BEGIN

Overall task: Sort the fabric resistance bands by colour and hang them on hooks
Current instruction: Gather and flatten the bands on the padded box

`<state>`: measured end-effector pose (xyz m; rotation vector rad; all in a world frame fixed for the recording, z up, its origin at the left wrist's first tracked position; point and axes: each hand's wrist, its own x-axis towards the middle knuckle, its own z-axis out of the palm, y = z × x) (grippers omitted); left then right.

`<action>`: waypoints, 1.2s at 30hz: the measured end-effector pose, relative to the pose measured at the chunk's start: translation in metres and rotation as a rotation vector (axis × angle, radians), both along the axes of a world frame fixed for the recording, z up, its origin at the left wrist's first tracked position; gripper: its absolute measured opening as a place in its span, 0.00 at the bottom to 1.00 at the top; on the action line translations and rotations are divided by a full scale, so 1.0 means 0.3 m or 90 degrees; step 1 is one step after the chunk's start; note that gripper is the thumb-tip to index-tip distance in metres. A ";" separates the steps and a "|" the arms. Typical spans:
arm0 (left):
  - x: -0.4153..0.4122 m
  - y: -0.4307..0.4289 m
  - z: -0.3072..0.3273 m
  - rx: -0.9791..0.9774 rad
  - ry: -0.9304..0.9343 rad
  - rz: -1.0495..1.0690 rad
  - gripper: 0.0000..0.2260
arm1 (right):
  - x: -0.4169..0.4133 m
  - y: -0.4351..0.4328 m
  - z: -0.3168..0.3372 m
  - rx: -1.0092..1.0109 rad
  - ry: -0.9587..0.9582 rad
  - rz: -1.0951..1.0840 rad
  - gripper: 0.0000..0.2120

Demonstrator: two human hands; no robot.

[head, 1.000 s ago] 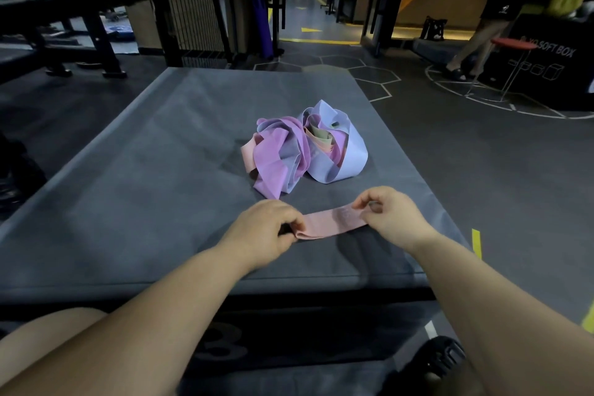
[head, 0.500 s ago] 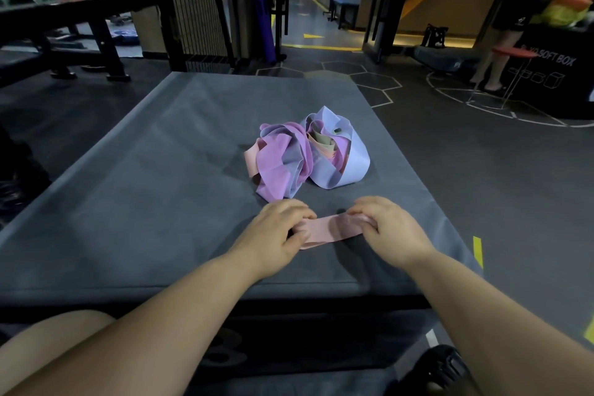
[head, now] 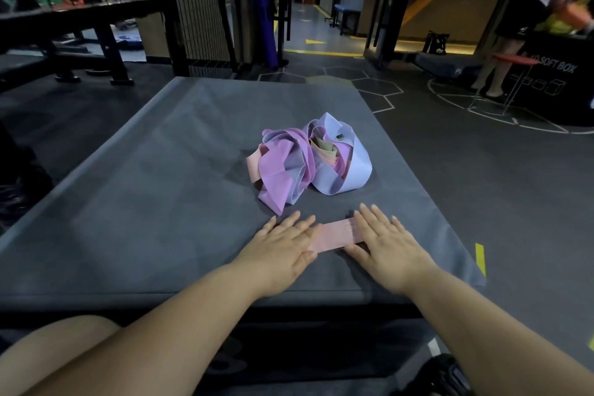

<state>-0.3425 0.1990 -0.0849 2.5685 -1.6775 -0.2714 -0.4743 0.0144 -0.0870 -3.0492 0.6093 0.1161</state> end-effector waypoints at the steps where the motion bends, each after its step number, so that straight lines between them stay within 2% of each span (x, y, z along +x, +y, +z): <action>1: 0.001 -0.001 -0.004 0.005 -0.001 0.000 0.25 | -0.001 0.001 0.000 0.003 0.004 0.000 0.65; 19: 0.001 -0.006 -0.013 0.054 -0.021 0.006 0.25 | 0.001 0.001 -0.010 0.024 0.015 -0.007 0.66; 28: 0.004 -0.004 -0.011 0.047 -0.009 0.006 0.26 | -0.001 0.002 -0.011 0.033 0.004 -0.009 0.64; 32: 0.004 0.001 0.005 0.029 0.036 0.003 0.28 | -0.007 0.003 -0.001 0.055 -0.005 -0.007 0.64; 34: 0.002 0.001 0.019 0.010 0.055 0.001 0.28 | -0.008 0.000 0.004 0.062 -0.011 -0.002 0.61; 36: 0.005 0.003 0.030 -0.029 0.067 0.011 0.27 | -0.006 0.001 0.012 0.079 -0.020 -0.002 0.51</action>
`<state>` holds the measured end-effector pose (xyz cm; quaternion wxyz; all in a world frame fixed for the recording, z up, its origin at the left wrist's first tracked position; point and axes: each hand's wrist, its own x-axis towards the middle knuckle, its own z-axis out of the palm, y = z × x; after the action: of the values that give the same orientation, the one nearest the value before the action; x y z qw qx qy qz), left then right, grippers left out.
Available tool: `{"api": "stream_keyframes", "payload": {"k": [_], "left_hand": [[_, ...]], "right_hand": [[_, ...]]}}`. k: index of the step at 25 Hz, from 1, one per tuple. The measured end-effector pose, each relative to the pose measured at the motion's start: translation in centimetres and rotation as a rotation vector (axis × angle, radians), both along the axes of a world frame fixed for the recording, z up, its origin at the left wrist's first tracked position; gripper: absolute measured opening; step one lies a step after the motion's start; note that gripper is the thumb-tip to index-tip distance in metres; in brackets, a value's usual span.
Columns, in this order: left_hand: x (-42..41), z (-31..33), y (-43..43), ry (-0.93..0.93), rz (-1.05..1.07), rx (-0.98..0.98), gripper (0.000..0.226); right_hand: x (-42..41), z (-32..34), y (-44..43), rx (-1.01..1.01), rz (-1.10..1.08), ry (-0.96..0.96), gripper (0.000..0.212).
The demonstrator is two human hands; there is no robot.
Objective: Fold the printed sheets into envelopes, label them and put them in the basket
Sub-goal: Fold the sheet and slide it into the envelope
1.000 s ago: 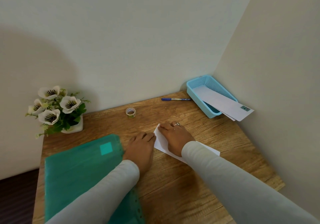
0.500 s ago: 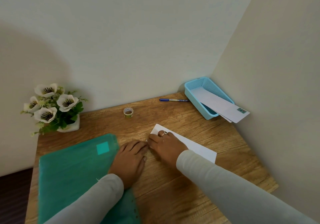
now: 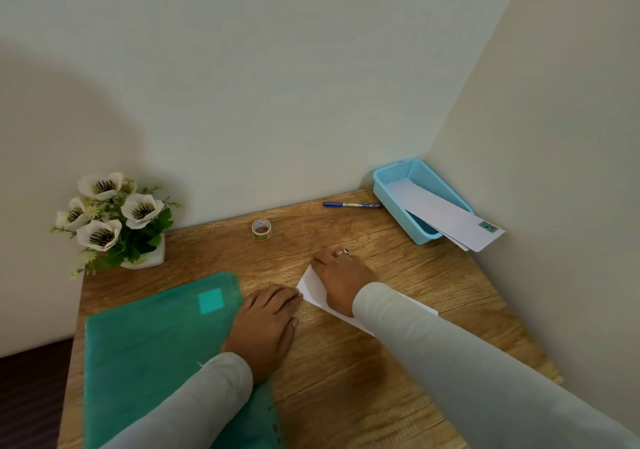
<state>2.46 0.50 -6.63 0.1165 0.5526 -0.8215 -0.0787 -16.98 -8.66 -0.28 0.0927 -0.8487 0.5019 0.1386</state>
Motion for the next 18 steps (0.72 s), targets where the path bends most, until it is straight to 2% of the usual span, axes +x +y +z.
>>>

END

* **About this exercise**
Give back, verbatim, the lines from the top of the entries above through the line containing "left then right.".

* **Output**
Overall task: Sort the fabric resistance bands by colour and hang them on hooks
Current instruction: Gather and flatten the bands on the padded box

`<state>`: measured end-effector pose (xyz m; rotation vector rad; all in a world frame fixed for the recording, z up, its origin at the left wrist's first tracked position; point and axes: each hand's wrist, its own x-axis towards the middle knuckle, its own z-axis out of the palm, y = z × x) (grippers omitted); left then right.

No further answer is needed.